Lo stress cronico può alterare i livelli ormonali e causare grasso addominale in più. Il cortisolo, un ormone dello stress, normalmente fluttua in un ritmo prevedibile per tutto il giorno. Uno studio pubblicato su "Obesità" nel 2013 ha dimostrato che alti livelli di cortisolo la sera hanno un effetto genetico sul grasso sottocutaneo, che può portare a un'influenza negativa su metabolismo, bilancio energetico, infiammazione e ritmo circadiano. In altre parole, lo stress cronico promuove l'obesità. Un diverso studio pubblicato nel 2009 su "Obesità" ha dimostrato che lo stress attiva un'area del cervello che rilascia glucocorticoidi o ormoni dello stress, che portano a un rapido aumento di peso nelle donne in premenopausa. Il cortisolo è anche correlato alla quantità e alla qualità del sonno. Dormi abbastanza ogni notte e parla con un amico o un professionista per ridurre i livelli di stress e trova il tempo ogni giorno per rilassarti e meditare, per fare esercizio fisico o fare una vacanza.

Consigli sulla circonferenza della vita

La circonferenza della vita è un indicatore del rischio per una varietà di problemi di salute, tra cui ipertensione, colesterolo alto, alti trigliceridi e un aumentato rischio di sindrome metabolica, una condizione che aumenta il rischio di malattie cardiache, diabete e ictus.

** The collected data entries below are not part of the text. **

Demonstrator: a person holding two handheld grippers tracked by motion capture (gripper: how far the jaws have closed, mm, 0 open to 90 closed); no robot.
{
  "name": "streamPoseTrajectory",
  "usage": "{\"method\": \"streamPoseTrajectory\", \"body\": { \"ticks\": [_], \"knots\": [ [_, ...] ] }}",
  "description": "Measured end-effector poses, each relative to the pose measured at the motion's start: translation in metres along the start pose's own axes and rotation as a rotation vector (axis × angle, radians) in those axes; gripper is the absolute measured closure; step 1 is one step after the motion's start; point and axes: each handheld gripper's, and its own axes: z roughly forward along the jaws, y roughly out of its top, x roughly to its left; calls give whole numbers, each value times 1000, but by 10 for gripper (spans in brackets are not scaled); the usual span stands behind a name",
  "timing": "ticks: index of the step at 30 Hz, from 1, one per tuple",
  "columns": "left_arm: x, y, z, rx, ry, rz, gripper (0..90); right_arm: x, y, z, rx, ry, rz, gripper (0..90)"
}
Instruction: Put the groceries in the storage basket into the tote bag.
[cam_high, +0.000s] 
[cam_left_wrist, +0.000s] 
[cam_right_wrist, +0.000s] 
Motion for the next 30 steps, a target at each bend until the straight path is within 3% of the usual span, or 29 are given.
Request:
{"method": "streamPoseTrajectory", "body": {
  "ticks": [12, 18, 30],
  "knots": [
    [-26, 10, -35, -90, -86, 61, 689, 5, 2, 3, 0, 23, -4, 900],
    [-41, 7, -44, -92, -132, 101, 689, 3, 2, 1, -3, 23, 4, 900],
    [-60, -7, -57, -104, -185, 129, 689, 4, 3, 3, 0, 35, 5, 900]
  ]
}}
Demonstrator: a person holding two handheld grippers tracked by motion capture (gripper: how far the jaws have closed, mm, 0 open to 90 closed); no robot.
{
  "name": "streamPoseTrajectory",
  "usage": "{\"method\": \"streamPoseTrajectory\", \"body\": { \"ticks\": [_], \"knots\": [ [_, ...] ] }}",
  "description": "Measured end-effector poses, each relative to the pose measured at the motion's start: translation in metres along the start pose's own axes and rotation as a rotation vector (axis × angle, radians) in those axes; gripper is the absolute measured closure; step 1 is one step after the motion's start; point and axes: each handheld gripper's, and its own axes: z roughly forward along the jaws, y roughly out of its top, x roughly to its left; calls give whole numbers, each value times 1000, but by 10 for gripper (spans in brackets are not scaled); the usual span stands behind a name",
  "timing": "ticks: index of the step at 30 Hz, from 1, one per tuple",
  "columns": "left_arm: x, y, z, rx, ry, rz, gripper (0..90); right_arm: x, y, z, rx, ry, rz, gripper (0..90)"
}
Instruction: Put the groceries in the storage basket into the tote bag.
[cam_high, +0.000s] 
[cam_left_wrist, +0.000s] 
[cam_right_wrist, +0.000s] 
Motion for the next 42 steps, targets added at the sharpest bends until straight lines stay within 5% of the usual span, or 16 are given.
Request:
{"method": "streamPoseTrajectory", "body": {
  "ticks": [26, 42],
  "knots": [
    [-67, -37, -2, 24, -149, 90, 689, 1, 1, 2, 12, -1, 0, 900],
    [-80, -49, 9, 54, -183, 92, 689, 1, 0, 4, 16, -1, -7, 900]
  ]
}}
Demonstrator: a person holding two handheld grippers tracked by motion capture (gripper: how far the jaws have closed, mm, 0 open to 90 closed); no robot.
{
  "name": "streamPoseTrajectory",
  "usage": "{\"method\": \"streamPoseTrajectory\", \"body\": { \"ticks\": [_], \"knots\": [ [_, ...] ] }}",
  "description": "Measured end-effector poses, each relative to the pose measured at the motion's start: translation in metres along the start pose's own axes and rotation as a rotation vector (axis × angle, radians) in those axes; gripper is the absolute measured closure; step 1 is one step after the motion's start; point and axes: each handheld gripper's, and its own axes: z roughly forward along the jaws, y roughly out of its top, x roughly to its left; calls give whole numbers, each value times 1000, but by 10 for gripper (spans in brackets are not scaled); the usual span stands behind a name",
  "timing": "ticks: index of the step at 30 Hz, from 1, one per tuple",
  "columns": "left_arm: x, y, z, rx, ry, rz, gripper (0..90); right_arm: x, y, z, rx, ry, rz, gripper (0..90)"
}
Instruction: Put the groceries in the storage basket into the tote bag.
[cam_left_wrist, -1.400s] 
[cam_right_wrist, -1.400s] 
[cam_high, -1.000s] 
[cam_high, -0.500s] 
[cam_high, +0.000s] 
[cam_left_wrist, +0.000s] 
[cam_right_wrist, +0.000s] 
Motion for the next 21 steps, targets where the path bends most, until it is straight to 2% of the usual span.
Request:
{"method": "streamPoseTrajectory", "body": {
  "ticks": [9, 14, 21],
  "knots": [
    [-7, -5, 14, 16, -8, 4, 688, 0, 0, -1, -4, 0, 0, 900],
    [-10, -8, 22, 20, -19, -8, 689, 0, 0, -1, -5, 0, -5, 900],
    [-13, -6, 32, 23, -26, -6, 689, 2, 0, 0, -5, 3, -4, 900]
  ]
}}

Conosci la tua circonferenza della vita e misurala una volta al mese per tracciare qualsiasi guadagno o perdita. Per misurarlo, trova la sezione più sottile del busto, in genere proprio sopra l'ombelico. Usa un metro flessibile contro la tua pelle nuda.

Il rischio basso per le donne è di 27 a 35 pollici, il rischio elevato è di 35, 5 a 43 pollici e il rischio molto elevato è superiore a 43, 5 pollici. Il basso rischio per gli uomini è compreso tra 31, 5 e 39 pollici, il rischio elevato è compreso tra 39, 5 e 47 pollici e un rischio molto elevato è superiore a 47 pollici.